### REQUIRED ACTION
Return the listing exactly as it appears, but strip out the images.

### SOURCE DATA
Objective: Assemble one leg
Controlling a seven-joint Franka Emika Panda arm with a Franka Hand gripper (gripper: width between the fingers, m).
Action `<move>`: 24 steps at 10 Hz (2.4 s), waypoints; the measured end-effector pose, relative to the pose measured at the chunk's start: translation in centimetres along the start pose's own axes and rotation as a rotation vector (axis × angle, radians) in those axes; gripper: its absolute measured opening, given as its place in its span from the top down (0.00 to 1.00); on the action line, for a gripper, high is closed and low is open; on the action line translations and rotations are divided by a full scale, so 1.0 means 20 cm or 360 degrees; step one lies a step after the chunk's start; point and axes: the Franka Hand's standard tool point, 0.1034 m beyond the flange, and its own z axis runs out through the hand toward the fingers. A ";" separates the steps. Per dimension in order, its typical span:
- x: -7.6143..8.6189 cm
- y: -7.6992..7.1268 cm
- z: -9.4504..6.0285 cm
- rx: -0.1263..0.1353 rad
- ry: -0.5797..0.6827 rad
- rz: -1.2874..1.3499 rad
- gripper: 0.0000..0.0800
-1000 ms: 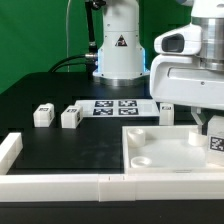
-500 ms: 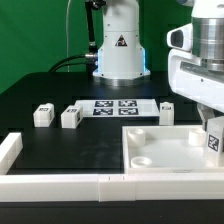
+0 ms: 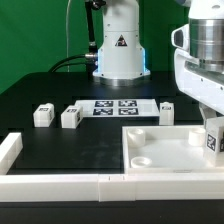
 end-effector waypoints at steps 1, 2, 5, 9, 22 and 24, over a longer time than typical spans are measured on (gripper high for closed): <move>0.00 0.00 0.00 -0.0003 0.0003 -0.0179 0.31; 0.00 0.00 0.00 -0.0004 0.0002 -0.0408 0.21; 0.00 0.00 0.00 -0.0005 0.0003 -0.1086 0.19; 0.00 0.00 0.00 -0.0023 0.0016 -0.1761 0.19; 0.03 0.01 0.00 -0.0026 0.0025 -0.1471 0.64; 0.01 0.00 0.00 -0.0020 0.0025 -0.1059 0.64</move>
Offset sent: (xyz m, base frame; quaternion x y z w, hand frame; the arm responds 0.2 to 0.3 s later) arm -0.0008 0.0040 -0.0014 0.0067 -0.0144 -0.2716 0.9623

### EXERCISE RESULT
Objective: Assemble one leg
Controlling a seven-joint Franka Emika Panda arm with a Franka Hand gripper (gripper: width between the fingers, m).
Action `<move>`: 24 steps at 10 Hz (2.4 s), waypoints; the measured end-effector pose, relative to the pose measured at the chunk's start: translation in centimetres along the start pose's own axes and rotation as a rotation vector (axis × angle, radians) in those axes; gripper: its absolute measured opening, given as its place in its span from the top down (0.00 to 1.00); on the action line, for a gripper, high is closed and low is open; on the action line translations and rotations are divided by a full scale, so 1.0 means 20 cm or 360 degrees; step one lies a step after the chunk's start; point and axes: the Franka Hand's standard tool point, 0.1034 m beyond the flange, and its own z axis runs out through the hand toward the fingers. A ";" separates the steps. Per dimension in order, its typical span:
- x: -7.6143..8.6189 cm
- y: -7.6992..7.1268 cm
- z: -9.4504..6.0285 cm
- rx: -0.1263..0.1353 rad
- ry: -0.5797..0.6827 rad
- rz: -1.2874..1.3499 rad
- gripper: 0.0000..0.0800
-1000 ms: 
-500 ms: 
+0 ms: 
 end-effector waypoints at steps 1, 2, 5, 9, 22 and 24, over a longer time than typical spans are measured on (gripper high for closed): <move>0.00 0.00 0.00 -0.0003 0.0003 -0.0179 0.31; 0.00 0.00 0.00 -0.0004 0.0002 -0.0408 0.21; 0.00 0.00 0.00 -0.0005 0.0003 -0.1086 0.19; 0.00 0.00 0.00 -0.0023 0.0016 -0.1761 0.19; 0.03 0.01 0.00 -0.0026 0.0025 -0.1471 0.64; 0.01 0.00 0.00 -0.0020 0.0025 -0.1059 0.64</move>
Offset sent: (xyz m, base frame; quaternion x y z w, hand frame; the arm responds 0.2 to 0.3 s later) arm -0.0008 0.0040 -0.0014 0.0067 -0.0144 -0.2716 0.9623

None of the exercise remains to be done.